Track down each line below containing the string "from" and copy it.

··········

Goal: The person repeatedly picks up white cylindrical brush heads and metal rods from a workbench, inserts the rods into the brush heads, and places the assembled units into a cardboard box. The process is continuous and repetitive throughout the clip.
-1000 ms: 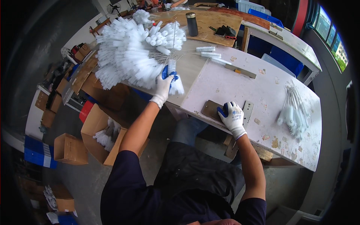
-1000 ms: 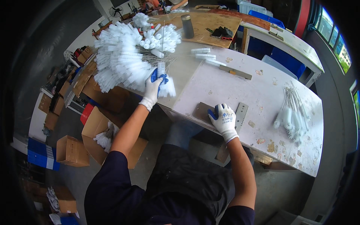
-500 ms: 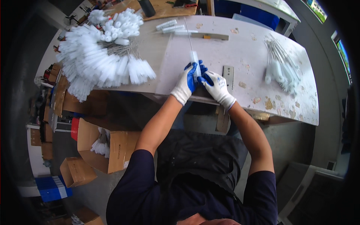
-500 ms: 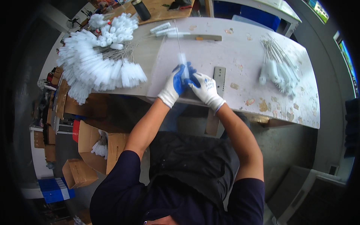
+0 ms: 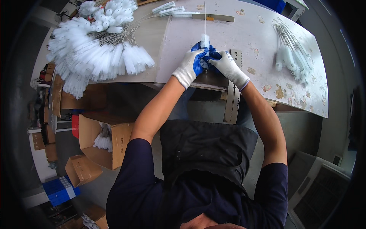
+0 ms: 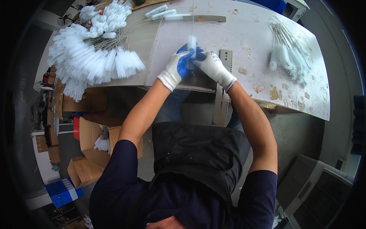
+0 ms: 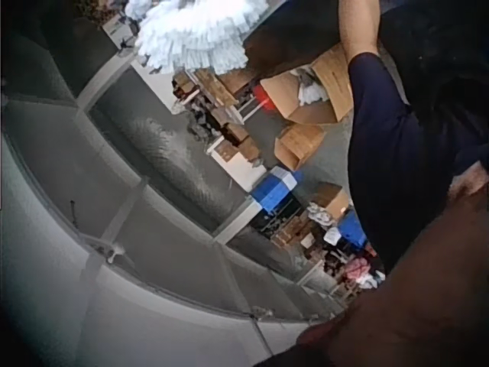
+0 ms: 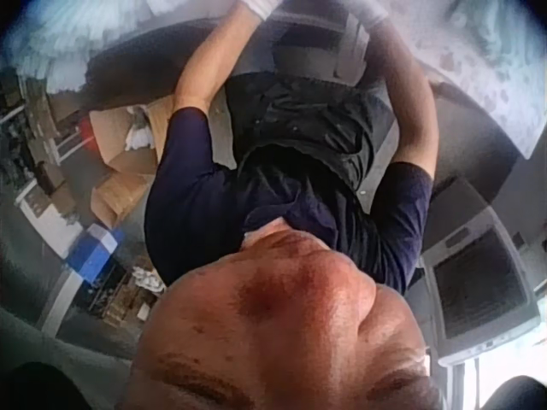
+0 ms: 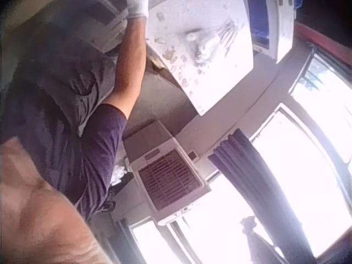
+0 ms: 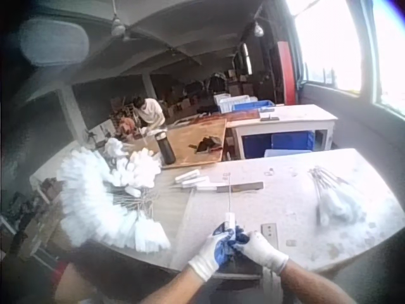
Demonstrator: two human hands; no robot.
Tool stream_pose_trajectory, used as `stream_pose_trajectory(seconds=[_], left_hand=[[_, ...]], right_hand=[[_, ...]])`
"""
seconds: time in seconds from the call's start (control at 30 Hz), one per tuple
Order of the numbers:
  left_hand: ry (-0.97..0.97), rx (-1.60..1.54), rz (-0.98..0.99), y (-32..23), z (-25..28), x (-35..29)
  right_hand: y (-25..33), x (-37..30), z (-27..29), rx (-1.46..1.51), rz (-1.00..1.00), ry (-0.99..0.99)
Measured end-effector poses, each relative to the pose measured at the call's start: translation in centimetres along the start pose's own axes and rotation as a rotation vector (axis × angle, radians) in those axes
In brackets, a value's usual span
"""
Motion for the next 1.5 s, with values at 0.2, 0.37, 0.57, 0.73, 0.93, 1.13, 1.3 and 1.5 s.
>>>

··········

- [Exercise solution]
Goal: The person repeatedly picks up white cylindrical brush heads and metal rods from a workbench, inserts the rods into the brush heads, and places the assembled units into a cardboard box. The process is continuous and repetitive throughout the clip.
seconds: time in seconds from the call's start (control at 30 Hz), one per tuple

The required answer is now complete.